Hard to judge the sound of an exhaust with TWO mod'ed cars barreling down the drag strip...


----------



## gordonjj (Jun 28, 2010)

pennsydubbin said:


> thanks everyone for your responses i still didn't really decide yet but this helped me alot. i think im leaning more towards the magnaflow because i do alot of highway driving plus i can get it cheaper than the awe and i have alot of other stuff to buy for my car.


Magnaflow has always been the first preference of many people. All the best for the D-day.


----------



## gordonjj (Jun 28, 2010)

DUSlider said:


> If you have the Votex rear valence the Magnaflow will melt it.


I didn't know the combination between the two could cause that.
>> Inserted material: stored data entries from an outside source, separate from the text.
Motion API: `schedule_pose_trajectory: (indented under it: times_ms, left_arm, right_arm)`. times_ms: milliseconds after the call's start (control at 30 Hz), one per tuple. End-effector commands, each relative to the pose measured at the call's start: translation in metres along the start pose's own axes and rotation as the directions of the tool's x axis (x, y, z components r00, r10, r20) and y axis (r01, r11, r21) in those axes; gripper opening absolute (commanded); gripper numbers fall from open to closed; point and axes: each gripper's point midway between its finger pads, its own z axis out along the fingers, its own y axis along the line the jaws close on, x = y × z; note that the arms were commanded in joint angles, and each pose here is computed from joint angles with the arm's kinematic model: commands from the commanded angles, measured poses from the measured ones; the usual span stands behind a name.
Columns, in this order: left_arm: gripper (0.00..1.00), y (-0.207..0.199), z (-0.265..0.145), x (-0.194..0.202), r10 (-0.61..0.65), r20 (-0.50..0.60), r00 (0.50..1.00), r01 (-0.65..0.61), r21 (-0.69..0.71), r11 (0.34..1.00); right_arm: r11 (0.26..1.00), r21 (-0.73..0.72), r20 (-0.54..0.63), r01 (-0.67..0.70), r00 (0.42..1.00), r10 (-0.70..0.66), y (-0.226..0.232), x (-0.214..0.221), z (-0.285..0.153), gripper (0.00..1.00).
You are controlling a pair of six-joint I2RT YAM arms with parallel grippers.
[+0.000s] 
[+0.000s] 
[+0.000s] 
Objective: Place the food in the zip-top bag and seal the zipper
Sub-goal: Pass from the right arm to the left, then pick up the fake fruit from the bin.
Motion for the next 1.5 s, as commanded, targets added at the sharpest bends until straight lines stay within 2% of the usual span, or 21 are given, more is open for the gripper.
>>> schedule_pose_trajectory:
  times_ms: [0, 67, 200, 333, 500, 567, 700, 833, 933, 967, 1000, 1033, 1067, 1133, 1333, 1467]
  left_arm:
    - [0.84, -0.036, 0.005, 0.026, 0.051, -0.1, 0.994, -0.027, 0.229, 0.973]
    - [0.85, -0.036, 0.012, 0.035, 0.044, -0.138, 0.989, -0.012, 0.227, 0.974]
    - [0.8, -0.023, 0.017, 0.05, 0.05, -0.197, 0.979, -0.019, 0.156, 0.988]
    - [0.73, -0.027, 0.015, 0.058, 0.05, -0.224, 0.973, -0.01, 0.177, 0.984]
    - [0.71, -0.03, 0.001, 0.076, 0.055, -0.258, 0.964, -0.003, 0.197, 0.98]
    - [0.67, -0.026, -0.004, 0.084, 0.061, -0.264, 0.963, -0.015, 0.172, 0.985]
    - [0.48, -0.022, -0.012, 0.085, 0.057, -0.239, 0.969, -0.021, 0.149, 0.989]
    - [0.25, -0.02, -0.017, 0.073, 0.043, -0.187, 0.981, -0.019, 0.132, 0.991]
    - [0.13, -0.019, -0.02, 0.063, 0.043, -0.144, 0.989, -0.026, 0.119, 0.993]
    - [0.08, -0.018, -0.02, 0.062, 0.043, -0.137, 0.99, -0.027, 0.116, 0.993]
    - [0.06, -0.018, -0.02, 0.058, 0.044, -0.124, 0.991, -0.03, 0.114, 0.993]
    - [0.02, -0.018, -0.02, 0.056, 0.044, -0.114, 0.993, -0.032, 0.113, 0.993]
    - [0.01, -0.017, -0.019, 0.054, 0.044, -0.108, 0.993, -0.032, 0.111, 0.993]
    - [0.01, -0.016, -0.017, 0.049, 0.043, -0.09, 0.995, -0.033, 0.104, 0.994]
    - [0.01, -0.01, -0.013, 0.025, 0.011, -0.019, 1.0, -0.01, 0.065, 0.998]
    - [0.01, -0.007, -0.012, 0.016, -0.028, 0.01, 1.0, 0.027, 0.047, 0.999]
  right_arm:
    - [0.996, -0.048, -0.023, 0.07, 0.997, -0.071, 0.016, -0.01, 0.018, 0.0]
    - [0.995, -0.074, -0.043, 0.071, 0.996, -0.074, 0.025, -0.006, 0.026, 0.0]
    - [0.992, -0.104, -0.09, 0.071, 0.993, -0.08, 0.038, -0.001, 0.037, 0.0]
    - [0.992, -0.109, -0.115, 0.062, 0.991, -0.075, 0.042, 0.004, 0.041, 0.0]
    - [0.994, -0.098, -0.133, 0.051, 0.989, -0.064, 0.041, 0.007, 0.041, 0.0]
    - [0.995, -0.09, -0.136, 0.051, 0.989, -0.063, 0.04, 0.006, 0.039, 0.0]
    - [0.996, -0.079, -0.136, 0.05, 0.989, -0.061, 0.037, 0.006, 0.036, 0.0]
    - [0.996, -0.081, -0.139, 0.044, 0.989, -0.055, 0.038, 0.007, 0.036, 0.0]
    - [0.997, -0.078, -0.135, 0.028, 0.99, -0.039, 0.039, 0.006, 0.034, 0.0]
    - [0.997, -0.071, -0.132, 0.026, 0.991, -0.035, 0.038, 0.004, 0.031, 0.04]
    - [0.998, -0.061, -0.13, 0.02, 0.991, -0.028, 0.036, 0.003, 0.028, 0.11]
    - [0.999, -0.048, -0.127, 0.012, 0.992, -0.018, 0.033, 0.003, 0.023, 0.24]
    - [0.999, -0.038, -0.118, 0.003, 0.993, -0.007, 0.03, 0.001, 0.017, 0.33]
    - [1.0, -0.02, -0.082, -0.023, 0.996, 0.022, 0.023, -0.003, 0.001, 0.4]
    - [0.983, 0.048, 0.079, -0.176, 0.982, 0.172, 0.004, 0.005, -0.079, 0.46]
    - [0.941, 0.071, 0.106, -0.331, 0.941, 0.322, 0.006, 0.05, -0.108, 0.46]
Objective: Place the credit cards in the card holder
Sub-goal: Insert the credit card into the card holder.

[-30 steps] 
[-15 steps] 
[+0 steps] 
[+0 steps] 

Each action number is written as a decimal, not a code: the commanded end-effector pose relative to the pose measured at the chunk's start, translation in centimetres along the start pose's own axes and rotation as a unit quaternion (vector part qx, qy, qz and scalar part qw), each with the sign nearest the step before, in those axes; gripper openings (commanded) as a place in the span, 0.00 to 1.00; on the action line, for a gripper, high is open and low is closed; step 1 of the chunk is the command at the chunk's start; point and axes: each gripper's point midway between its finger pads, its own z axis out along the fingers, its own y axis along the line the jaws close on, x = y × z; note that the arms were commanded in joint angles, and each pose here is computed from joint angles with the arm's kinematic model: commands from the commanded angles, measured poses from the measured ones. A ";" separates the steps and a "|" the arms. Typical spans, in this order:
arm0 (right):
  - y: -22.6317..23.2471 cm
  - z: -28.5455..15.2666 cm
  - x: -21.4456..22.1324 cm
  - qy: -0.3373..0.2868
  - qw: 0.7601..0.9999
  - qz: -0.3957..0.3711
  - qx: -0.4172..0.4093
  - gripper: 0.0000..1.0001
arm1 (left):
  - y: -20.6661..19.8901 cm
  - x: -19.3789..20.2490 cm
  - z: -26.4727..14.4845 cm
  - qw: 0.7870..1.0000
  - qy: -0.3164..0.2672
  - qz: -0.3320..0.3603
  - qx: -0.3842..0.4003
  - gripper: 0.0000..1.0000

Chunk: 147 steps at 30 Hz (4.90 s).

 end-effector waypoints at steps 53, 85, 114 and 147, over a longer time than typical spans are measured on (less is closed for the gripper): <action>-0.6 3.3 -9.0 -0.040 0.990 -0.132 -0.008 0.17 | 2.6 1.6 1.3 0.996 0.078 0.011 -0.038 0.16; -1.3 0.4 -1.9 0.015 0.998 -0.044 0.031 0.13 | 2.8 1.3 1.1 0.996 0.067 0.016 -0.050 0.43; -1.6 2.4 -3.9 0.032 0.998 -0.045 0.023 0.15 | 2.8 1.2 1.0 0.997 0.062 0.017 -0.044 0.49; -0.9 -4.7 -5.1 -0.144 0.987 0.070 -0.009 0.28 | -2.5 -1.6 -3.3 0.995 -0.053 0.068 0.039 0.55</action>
I hope something can be done to prevent the melt.


----------



## thygreyt (Jun 7, 2009)

i have a neuspeed, and a GLI rear. it too, is melting.

thats why i'm getting AWE. it looks like it doesnt melt anthing.


----------



## pennsydubbin (Mar 3, 2010)

I got a little delayed with getting the exhaust because I bought new coilovers first but I ended up purchasing the AWE last Friday and hopefully it'll be at my house waiting for me when I get home from work today


----------



## eatrach (May 13, 2004)

Penny, post some videos please. Are you planing on keeping the cat?


----------



## pennsydubbin (Mar 3, 2010)

eatrach said:


> Penny, post some videos please. Are you planing on keeping the cat?



i will put a video up as soon as i get it on my car. In the near future i plan on buying the usp test pipe but until then, yes i'll be keeping the cat


----------



## TylerO28 (Jul 7, 2008)

don't know if this has been brought up, but magnaflow is only 2.25" diameter and i think all others are 2.5" better flow! is in the 2.5


----------



## thygreyt (Jun 7, 2009)

and a side note to his post...

neyspeed is 2.75"


----------



## Jon1983 (Feb 21, 2009)

TylerO28 said:


> don't know if this has been brought up, but magnaflow is only 2.25" diameter and i think all others are 2.5" better flow! is in the 2.5


Almost.

Magnaflow's Rabbit exhaust (16692) is 2.25", while the Jetta exhaust (16694) is 2.5". OP said he has a Jetta.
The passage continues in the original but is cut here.